Several years ago, I was brought in by our local electrical utility to develop a configuration control system for engineering documentation. Specifically, substation engineering documentation. The problem was presented to me as one of engineers getting behind schedule working on as-built drawings. And working from the wrong drawing revisions. So, before accepting the project, I asked to speak to some of the other stakeholders in the design and build process. Specifically, the construction crews. The first sign of trouble: Engineering management looked at me kind of funny. It seems that engineering and construction didn't get along too well. Nevertheless, as an outsider, I figured I had an advantage.

After speaking to a few workers, I had a better picture. It seems that the relationship between these two groups had been poisoned for many years by (as far as I could tell) one individual in engineering management. The crews considered him to be a raging a**hole and wouldn't work with him (he had retired years before, but people still carried a grudge). As a result, the crews pretty much built things the way they wanted instead of per the drawings. Specifically, they built new stations the way they built the last one. As a result, the smarter engineers as-built the older drawings. Those being the ones the crews were working to.

Management wanted me to come in and build a system to 'lock down' released drawings and restrict the work flow. Without understanding the root causes of their problem and how people were working to accommodate process and personnel problems. I walked away from that job offer quickly.

I have a few stories (oddly about defense contractors) where software was built intentionally to be lousy. If the users' management had to employ a staff of a few hundred people to repeatedly sanitize database entries (rather than built error checking into the entry system) it meant they were a third or fourth level manager (with the commensurate salary) instead of first level with a couple of DB admins under them.

Good software is easy to write. Bad management or personnel problems are difficult to fix. An associate one told me that he could fix all of the problems in a $250 million dollar failing s/w project with one clip in a .45.

Re:Cost of geek food going up

[ddd0004]

I always assumed that Taco Bell's product was consumed as a laxative, of which they produce a highly effective product.

Re:Cost of geek food going up

[Fallingcow]

Bingo.

Single-payer, for instance, would be a bigger boon to entrepreneurship, job mobility, and (actual) small businesses than any tax cut proposal the right (or left, for that matter) has put forth. Even better, if it's done right (so, at least as well as it is in the very worst system of that sort in the industrialized world, since they all spend less than we do) it'd cut costs for everyone, including big businesses.

Too bad that would be evil socialism, I guess.

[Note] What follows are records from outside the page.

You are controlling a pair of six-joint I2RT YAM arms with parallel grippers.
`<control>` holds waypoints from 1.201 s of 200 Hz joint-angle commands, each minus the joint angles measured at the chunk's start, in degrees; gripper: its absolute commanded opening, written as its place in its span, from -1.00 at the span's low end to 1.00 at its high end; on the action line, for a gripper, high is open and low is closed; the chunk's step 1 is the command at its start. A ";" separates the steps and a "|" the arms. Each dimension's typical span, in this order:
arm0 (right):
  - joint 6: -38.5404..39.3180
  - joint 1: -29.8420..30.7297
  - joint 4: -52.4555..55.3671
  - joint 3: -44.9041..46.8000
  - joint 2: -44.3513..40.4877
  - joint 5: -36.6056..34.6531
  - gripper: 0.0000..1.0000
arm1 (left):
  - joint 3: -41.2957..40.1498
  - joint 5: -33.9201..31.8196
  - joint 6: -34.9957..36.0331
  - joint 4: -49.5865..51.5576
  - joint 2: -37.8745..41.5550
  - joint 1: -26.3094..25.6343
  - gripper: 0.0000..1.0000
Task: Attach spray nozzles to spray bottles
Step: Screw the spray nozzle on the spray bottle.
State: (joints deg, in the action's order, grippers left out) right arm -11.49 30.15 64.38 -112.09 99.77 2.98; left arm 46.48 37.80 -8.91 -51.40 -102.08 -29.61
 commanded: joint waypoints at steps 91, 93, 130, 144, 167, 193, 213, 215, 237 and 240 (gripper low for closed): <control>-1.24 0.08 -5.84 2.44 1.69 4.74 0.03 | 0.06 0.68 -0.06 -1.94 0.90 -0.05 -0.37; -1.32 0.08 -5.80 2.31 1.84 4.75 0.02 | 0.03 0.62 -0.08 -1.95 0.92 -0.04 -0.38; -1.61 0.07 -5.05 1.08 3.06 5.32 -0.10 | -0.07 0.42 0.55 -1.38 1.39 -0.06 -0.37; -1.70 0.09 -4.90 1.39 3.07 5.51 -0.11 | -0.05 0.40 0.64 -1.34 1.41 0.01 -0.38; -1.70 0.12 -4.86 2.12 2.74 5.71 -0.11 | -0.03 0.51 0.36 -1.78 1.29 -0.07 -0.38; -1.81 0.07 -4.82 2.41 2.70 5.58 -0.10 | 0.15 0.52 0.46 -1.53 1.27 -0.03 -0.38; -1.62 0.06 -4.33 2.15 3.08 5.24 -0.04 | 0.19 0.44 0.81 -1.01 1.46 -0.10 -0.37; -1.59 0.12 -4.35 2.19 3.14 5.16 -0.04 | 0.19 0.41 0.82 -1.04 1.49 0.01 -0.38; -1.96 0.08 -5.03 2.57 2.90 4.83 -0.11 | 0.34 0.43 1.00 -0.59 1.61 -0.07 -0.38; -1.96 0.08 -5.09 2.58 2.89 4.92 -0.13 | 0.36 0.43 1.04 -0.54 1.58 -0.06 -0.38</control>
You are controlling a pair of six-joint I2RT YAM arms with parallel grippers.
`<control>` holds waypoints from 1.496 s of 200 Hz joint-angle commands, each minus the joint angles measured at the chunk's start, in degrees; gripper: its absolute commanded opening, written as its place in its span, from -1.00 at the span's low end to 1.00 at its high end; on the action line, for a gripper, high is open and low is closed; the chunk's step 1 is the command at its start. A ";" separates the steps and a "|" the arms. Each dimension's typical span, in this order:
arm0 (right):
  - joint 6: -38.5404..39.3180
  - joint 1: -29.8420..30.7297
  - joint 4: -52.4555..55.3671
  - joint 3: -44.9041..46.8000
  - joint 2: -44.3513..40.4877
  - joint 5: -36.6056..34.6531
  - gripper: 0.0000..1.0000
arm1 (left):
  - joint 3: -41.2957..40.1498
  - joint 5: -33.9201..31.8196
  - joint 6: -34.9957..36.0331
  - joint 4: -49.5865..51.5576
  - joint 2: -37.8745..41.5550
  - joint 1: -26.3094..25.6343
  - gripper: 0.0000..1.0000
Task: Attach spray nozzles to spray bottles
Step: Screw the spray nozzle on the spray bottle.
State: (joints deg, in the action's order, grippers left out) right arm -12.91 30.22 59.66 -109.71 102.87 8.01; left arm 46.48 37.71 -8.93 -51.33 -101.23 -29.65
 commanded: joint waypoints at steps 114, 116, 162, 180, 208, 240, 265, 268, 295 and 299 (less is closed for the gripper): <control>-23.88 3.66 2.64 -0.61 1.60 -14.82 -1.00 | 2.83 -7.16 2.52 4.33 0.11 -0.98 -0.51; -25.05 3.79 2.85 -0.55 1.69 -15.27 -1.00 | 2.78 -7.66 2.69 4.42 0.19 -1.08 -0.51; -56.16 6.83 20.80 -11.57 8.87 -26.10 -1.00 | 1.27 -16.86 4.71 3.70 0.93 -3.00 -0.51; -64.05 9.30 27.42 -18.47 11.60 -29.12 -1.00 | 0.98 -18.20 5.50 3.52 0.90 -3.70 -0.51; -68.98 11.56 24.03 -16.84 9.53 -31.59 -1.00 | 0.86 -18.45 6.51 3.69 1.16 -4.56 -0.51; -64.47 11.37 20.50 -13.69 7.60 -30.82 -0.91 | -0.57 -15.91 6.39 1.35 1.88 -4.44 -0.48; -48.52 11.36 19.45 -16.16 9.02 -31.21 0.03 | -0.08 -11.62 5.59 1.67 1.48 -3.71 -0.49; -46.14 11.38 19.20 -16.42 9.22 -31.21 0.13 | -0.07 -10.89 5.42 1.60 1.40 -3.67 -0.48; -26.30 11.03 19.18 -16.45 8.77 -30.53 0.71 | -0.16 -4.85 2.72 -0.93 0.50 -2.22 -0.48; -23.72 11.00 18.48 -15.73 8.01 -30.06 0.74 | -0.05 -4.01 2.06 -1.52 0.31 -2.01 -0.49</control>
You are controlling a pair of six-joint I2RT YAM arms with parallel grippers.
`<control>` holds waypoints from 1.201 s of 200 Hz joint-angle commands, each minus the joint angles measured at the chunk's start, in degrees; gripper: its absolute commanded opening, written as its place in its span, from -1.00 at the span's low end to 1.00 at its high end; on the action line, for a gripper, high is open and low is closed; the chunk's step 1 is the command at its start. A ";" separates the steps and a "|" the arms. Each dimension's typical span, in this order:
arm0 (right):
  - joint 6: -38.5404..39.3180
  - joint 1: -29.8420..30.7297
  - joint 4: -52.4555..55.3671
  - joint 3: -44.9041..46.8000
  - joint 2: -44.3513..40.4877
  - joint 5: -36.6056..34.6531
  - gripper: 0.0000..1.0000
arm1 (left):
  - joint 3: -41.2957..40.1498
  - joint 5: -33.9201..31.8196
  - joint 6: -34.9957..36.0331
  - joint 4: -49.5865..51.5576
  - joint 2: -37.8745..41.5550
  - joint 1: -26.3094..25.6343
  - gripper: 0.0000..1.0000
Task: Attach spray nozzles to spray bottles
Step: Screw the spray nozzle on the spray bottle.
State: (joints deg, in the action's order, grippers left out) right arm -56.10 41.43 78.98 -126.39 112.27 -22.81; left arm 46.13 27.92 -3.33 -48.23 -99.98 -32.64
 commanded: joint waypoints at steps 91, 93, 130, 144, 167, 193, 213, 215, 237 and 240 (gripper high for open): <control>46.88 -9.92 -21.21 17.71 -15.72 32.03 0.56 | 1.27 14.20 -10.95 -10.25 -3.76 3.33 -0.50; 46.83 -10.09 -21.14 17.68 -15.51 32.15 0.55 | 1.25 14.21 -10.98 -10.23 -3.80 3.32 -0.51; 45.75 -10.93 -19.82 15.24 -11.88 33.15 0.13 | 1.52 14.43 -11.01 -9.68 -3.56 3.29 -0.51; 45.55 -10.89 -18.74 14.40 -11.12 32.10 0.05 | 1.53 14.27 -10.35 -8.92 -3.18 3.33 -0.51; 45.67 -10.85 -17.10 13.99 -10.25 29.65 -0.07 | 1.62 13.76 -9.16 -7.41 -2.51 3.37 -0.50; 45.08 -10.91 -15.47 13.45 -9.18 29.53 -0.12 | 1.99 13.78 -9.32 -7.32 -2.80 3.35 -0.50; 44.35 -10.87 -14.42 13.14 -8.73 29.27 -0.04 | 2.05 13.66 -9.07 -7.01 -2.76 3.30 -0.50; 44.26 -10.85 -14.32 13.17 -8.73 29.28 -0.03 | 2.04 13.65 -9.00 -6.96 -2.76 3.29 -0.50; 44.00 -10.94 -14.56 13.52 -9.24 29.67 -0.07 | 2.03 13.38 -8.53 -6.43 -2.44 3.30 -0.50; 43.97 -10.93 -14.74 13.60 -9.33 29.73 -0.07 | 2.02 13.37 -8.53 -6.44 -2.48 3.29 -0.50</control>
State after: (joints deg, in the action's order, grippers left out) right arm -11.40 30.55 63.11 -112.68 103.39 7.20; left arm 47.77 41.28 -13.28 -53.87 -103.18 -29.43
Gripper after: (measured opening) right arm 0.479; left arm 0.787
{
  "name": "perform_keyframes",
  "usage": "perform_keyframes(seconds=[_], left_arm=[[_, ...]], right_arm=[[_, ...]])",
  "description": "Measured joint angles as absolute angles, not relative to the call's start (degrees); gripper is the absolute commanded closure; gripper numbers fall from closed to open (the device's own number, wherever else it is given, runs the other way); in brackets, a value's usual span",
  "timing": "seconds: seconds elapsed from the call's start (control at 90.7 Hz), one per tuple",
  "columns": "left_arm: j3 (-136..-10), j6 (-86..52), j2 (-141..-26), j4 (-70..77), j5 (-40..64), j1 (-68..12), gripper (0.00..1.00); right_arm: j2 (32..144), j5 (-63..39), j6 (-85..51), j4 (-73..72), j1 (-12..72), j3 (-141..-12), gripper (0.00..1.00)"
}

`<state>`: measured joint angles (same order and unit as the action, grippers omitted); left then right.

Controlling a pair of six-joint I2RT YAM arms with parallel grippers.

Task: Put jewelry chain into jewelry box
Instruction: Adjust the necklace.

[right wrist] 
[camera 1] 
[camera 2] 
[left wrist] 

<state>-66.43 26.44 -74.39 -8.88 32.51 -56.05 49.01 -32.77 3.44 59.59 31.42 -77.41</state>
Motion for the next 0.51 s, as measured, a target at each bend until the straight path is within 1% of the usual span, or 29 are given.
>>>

"Just-Good-Enough" software runs the world

[n7ytd]

Remember: Broken gets fixed. Shoddy lasts forever.

So why are they called Software Engineers

[aXis100]

I'm not trolling, it's a reality check.

Most big software projects I've seen fail hard, like millions and 10's of wasted dollars hard. By comparison you just dont see that very often in big electrical/mechanical/civil projects, which can be equally complex (eg refineries, cruise liners etc).

There are software developers with all sorts of fancy titles - architects, analysts, engineers - and yet they cant get the code right. Usually the root cause is inadequete requirements spec and failure to manage the customers expectations but that's no excuse, there are usually numerous poeple employed in the project process specifically to get those parts right.

Software engineering is still playing catch up, in the sense that most developers and development companies I've seen still dont follow a formal enough process for it really to be called engineering. Usually it's a bunch of computer science graduates having a wild stab at it, and the good ones are closer to artisans than engineers.

Until the entire software industry gets off it's high horse and admits this to itself - and more importantly admits this to the customers, we are going to continue to be dissapointed with the quality.